• **PROBLEM DETAILS**
In the listing below, find each line holding "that" and copy it.

----

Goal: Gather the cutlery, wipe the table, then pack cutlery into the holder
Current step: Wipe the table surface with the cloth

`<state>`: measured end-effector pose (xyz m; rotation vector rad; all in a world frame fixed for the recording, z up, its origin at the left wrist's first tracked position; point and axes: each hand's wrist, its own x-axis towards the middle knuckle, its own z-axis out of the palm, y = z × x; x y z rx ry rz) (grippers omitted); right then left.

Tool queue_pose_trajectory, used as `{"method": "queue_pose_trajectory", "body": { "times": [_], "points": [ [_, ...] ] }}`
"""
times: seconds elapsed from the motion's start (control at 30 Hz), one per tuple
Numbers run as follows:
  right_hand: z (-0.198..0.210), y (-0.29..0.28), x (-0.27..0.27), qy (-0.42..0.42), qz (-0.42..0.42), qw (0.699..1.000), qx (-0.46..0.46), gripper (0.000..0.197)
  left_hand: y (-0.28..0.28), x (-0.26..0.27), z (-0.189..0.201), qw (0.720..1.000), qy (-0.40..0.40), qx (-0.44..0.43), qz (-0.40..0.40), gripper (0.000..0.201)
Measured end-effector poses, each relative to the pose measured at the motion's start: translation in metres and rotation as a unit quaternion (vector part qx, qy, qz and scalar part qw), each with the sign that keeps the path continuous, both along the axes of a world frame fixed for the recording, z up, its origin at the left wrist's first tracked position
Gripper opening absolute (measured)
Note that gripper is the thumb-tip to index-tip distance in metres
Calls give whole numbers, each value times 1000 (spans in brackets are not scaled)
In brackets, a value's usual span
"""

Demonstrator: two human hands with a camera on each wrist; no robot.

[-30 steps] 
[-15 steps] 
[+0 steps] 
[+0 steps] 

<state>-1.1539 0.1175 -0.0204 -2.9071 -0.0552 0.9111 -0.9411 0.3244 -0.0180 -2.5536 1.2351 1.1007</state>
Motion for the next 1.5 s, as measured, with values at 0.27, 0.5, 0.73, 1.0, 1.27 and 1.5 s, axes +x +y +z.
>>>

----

• **ANSWER TO THE PROBLEM**
Measured end-effector poses, each relative to the pose measured at the motion's start: translation in metres and rotation as a unit quaternion (vector part qx, qy, qz and scalar part qw), each with the sign that keeps the path continuous, both along the axes of a world frame fixed for the recording, z up, its origin at the left wrist's first tracked position
Note that gripper is the thumb-tip to index-tip distance in metres

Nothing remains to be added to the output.